Em relação à comunicação com o público, as COPs nem sempre primam pela assertividade e simplificação. Entre termos similares e propostas diferentes, explicações se fazem necessárias. A primeira delas é o nome.
COP é a sigla para Conference of the Parties (Conferência das Partes), instância máxima de decisão da Convenção-Quadro das Nações Unidas sobre Mudança do Clima (UNFCCC). “Partes” são os países que ratificaram a Convenção — hoje, mais de 190. Essas conferências também são chamadas de Conferências do Clima, nome mais comum na imprensa, embora ambos os termos se refiram ao mesmo evento.
Quando se fala em COP ou Conferência do Clima, fica uma primeira impressão de que todas essas reuniões são iguais em suas pautas e formato.
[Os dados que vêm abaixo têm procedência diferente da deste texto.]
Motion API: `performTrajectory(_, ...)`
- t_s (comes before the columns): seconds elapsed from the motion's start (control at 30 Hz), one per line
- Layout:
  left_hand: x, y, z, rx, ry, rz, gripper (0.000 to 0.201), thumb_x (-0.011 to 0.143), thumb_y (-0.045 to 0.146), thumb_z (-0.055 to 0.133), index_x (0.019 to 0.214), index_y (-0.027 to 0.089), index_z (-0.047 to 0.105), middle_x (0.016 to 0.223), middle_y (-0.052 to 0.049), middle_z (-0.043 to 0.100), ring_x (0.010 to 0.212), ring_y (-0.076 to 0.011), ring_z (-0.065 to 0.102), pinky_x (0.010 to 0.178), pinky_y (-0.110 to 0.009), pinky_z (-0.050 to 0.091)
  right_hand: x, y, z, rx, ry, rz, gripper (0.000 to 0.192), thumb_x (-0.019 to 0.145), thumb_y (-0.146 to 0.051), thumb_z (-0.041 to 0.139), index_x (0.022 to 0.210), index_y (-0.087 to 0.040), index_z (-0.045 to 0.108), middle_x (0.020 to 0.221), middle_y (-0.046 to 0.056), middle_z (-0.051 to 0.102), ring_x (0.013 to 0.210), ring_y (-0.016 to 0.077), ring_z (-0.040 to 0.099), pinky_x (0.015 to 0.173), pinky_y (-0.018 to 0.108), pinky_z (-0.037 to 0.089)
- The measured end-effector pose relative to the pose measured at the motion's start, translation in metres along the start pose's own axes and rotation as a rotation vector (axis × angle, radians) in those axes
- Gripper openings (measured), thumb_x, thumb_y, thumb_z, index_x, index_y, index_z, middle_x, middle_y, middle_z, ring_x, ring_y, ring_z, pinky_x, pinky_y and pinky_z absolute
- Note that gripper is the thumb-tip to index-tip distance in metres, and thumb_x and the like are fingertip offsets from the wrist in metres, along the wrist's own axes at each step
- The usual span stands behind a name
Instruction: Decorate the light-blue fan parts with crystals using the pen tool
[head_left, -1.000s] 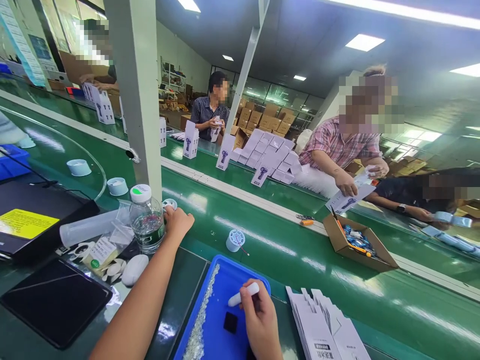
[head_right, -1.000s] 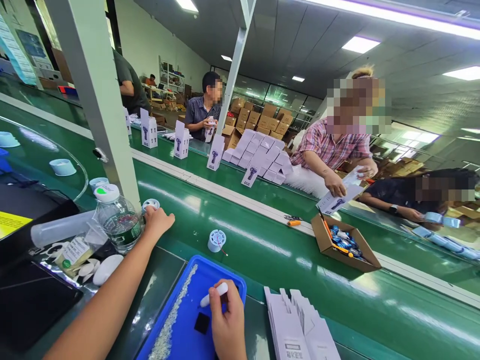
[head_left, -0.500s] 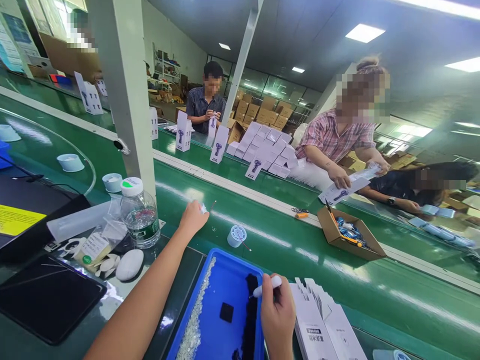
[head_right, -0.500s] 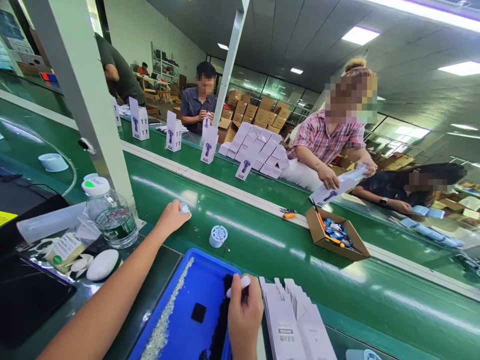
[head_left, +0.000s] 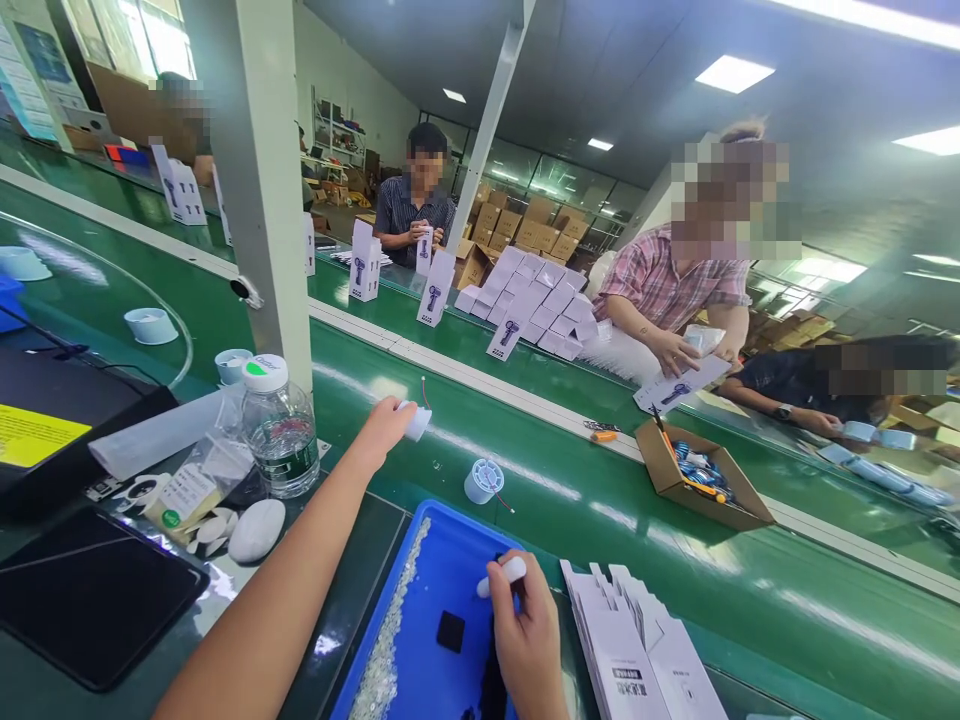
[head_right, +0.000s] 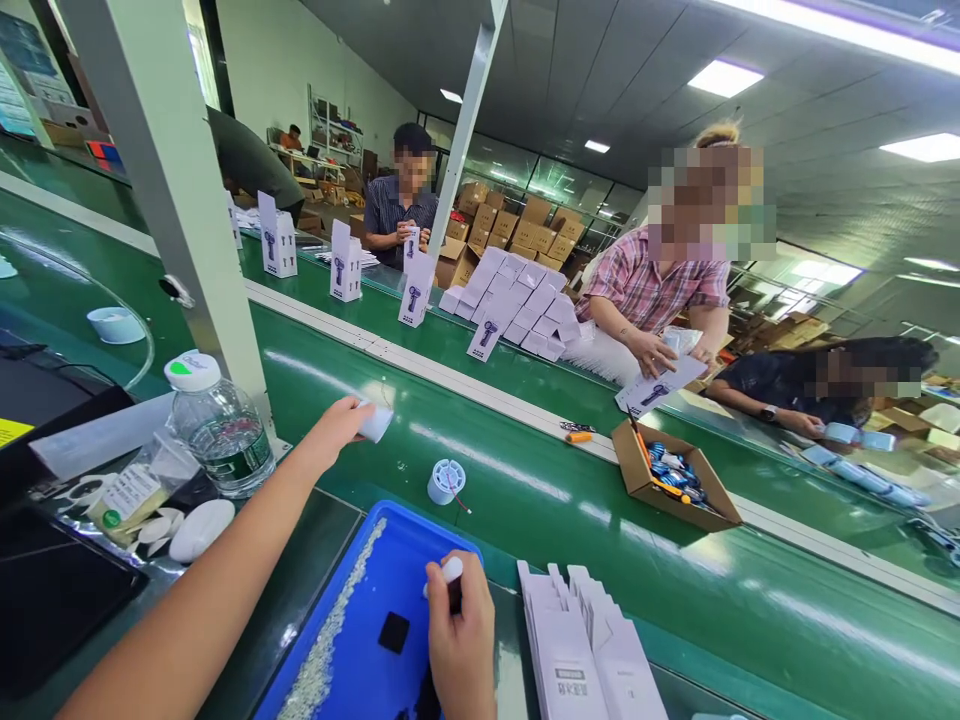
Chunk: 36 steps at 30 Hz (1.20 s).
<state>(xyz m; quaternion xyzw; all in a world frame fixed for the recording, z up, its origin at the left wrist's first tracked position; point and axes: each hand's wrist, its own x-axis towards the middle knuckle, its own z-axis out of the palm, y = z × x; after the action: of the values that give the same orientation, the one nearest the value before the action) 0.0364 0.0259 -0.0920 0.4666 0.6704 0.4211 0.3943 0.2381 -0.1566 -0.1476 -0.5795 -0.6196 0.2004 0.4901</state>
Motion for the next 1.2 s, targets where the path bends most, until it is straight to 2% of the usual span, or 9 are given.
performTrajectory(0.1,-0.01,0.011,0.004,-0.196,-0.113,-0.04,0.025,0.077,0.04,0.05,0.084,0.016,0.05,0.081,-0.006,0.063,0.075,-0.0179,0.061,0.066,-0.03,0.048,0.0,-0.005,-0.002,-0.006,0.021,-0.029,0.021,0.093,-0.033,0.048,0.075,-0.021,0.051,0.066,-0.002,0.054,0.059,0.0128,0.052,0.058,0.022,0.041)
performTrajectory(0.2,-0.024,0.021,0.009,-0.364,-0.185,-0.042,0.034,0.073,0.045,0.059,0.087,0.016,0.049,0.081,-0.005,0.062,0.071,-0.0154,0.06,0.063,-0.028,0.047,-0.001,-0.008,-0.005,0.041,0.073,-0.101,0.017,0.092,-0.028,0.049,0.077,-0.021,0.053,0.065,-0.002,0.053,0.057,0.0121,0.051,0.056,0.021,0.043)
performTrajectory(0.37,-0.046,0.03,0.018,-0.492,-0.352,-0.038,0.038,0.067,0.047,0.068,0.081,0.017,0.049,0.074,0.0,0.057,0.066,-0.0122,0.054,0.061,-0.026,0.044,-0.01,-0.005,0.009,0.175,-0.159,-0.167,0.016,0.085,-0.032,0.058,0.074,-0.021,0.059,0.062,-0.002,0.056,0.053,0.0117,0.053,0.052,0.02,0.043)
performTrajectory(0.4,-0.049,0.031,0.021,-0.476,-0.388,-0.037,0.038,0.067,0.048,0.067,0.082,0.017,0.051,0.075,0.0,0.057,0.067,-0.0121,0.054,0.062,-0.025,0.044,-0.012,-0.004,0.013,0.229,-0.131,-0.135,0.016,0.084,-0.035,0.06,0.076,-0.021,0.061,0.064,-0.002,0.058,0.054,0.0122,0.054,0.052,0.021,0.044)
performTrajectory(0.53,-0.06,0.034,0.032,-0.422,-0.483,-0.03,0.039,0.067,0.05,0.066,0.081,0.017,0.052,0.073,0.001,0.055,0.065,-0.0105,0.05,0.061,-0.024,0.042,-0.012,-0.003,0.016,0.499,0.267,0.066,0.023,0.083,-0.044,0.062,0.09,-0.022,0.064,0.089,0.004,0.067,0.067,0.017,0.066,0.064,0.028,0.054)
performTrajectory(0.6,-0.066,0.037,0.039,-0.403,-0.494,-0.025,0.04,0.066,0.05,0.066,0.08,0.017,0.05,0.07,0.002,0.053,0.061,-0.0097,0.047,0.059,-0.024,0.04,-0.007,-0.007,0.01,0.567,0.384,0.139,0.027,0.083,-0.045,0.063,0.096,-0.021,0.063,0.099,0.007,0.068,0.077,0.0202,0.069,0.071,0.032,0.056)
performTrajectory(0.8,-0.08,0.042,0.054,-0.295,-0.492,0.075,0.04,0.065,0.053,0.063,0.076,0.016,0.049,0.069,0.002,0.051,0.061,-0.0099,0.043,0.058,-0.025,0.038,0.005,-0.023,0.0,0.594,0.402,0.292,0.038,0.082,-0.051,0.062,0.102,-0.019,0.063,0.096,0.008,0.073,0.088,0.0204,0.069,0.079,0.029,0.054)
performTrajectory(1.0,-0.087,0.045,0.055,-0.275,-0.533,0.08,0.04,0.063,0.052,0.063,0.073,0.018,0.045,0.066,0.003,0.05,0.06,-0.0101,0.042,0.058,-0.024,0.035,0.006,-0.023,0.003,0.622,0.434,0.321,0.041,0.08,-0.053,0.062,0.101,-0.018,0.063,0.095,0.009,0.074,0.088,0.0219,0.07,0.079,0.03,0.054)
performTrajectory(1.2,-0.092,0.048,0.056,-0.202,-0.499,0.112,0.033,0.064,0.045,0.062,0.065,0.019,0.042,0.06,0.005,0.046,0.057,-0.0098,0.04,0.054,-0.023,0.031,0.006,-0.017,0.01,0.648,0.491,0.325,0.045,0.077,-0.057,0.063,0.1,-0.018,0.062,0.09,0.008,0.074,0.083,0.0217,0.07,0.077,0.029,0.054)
Mas elas podem ser divididas em quatro categorias: i) Fundacionais, ii) Deliberativas, iii) Implementadoras e iv) Avaliativas.
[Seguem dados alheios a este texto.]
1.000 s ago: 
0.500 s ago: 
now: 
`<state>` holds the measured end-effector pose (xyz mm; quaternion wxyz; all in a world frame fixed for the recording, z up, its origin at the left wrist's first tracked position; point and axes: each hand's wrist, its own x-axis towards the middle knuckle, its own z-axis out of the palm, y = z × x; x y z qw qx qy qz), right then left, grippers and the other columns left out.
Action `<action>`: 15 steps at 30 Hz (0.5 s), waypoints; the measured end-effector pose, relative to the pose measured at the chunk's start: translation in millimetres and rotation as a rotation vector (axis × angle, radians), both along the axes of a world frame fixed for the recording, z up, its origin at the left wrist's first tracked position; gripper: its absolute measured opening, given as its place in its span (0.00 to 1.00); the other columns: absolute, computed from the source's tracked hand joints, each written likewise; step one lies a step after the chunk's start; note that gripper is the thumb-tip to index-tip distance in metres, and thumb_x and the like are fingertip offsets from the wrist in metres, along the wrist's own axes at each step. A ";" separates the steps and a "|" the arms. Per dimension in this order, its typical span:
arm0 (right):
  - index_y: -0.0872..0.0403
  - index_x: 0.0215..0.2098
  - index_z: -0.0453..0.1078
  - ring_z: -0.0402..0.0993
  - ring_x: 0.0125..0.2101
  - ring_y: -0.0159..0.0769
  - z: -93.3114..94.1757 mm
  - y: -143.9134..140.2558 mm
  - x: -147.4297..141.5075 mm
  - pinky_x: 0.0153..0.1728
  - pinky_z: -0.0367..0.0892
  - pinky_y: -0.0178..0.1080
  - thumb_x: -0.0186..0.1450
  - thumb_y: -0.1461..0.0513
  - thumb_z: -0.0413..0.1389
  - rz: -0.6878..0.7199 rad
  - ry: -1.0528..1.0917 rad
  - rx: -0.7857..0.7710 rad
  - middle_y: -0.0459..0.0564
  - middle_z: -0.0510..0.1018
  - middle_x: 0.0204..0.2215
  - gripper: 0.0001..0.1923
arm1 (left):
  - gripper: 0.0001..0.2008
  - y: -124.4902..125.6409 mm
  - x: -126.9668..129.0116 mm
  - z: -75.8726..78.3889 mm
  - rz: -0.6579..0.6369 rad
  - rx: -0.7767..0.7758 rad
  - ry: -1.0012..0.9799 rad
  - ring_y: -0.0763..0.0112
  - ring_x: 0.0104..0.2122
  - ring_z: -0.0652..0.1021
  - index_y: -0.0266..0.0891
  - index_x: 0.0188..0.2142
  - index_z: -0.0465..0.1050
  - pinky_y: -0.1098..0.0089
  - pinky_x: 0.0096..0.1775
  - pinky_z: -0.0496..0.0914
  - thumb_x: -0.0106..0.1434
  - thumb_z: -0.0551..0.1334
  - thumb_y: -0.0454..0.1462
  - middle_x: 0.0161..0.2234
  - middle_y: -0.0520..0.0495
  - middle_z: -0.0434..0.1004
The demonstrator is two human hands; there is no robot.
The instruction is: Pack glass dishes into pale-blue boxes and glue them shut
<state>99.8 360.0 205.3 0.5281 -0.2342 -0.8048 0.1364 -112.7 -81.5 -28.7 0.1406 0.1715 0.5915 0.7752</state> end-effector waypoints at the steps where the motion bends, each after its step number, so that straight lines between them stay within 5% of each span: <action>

A primeira delas, fundacional, estabelece as regras e a estrutura de cooperação internacional sobre o clima, criando tratados, plataformas e metas que os países devem seguir. Como exemplo, tem-se a COP3 (Quioto, 1997) e a COP21 (Paris, 2015).
As reuniões deliberativas determinam como os tratados existentes serão implementados, criando regras e mecanismos específicos, e fazem a revisão de metas e de instrumentos de mercado. Como exemplo, tem-se a COP25 (Madri, 2019) e a COP26 (Glasgow, 2021), dentre outras.
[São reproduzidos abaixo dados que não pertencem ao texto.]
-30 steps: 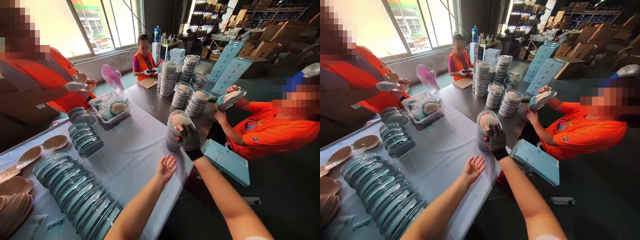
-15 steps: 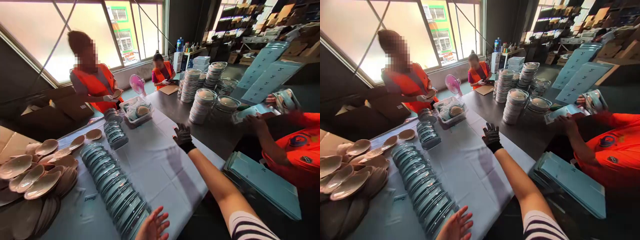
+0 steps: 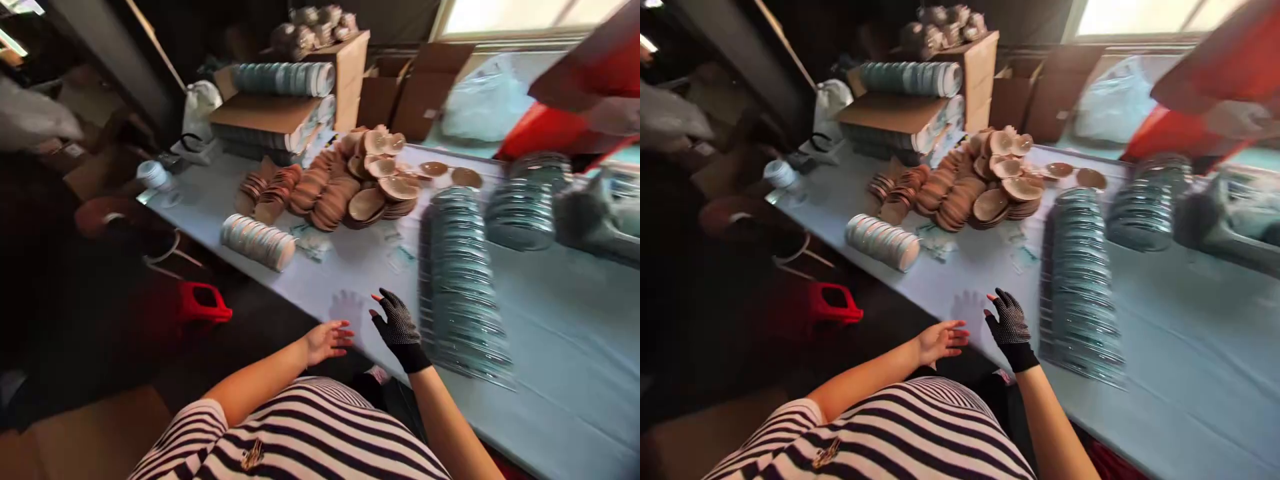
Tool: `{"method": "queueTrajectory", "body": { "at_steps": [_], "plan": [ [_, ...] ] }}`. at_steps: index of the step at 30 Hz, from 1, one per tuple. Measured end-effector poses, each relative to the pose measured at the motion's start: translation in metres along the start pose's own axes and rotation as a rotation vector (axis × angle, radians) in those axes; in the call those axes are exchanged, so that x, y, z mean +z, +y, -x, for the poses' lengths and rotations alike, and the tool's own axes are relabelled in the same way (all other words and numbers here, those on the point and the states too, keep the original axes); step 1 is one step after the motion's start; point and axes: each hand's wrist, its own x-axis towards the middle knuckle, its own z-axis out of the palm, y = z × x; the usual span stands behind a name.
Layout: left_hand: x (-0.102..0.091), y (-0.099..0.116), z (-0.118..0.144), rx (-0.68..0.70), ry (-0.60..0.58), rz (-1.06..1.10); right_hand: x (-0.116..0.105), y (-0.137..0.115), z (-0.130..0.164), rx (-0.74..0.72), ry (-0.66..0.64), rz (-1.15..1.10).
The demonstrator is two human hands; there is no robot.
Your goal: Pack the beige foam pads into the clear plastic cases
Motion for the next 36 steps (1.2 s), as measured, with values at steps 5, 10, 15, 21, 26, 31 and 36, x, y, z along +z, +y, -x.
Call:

As COPs implementadoras criam os órgãos, programas e fontes de recursos necessários para transformar decisões em ação, focando em adaptação às mudanças climáticas, financiamento e soluções técnicas. A COP29 (Baku, 2024) é um exemplo, embora tenha falhado em avançar com o financiamento climático.
Por último, as COPs avaliativas atuam como um 'termômetro' dos acordos de redução de emissões, avaliando o que os países estão de fato entregando. Pressionam pela adoção de compromissos mais fortes e destacam as falhas que impedem o cumprimento das metas. É onde a COP30 se enquadra. Por essa razão, a presidência da COP30 tem sido muito diligente em cobrar as NDCs (Contribuições Nacionalmente Determinadas, na sigla em inglês). Elas são os planos de cada país para reduzir emissões e conter o aquecimento global e constituem o núcleo do Acordo de Paris.
A reunião de Belém, entretanto, herdou uma questão importantíssima e não resolvida da COP29, em Baku. Trata-se do financiamento climático: formas de financiamento e políticas de captação de recursos.

O Brasil tem se esmerado em buscar novas formas de financiamento, como o Fundo Florestas para Sempre e na regulação e homogeneização internacional do mercado de carbono, por exemplo.
A conferência de Belém não é uma reunião de intenções. Será um balanço final: o que o mundo cumpriu da grande promessa de Paris? O sucesso não se medirá pelas palavras dos líderes, mas por três fatores cruciais: ações tangíveis de transição energética, redução efetiva de emissões e recursos financeiros reais capazes de impulsionar de vez a adaptação climática.